_TASK:_
An exact restatement of the entire listing is needed, excluding all images.

Segment Start: COLLECTED MATERIAL

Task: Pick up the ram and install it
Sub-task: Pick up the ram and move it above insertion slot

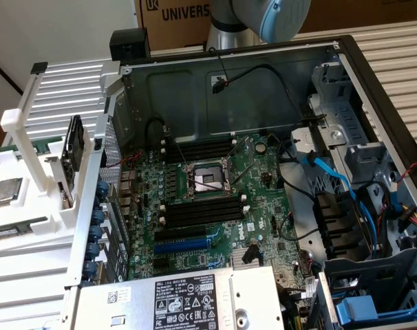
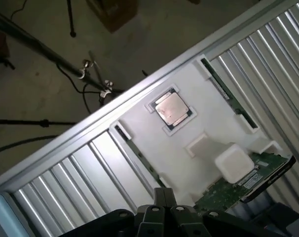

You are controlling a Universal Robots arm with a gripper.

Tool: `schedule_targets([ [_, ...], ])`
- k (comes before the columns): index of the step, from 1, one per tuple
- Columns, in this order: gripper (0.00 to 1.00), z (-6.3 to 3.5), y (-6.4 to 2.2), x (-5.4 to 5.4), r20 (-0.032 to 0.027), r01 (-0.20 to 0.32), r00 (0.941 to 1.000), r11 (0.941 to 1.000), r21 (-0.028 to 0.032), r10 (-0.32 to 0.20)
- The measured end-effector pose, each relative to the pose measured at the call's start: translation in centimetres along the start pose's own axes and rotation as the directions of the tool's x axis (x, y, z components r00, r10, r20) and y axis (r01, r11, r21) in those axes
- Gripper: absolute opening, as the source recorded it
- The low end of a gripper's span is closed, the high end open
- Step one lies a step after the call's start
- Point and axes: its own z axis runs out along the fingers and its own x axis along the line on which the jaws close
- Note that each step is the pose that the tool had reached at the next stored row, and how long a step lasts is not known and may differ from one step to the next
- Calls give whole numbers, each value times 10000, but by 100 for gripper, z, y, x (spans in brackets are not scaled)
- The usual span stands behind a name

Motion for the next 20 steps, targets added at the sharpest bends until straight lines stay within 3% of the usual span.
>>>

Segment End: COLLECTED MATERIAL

_RESULT OF THE EXERCISE:_
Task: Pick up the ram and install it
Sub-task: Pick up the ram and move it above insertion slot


You are controlling a Universal Robots arm with a gripper.

Tool: `schedule_targets([ [_, ...], ])`
- k (comes before the columns): index of the step, from 1, one per tuple
- Columns, in this order: gripper (0.00 to 1.00), z (-6.3 to 3.5), y (-6.4 to 2.2), x (-5.4 to 5.4), r20 (-0.032 to 0.027), r01 (-0.20 to 0.32), r00 (0.941 to 1.000), r11 (0.941 to 1.000), r21 (-0.028 to 0.032), r10 (-0.32 to 0.20)
- The measured end-effector pose, each relative to the pose measured at the call's start: translation in centimetres along the start pose's own axes and rotation as the directions of the tool's x axis (x, y, z components r00, r10, r20) and y axis (r01, r11, r21) in those axes
- Gripper: absolute opening, as the source recorded it
- The low end of a gripper's span is closed, the high end open
- Step one lies a step after the call's start
- Point and axes: its own z axis runs out along the fingers and its own x axis along the line on which the jaws close
- Note that each step is the pose that the tool had reached at the next stored row, and how long a step lasts is not known and may differ from one step to the next
- Calls give whole numbers, each value times 10000, but by 100 for gripper, z, y, x (spans in brackets are not scaled)
- The usual span stands behind a name

Motion for the next 20 steps, targets added at the sharpest bends until straight lines stay within 3% of the usual span.
>>>

This exercise requires no further work.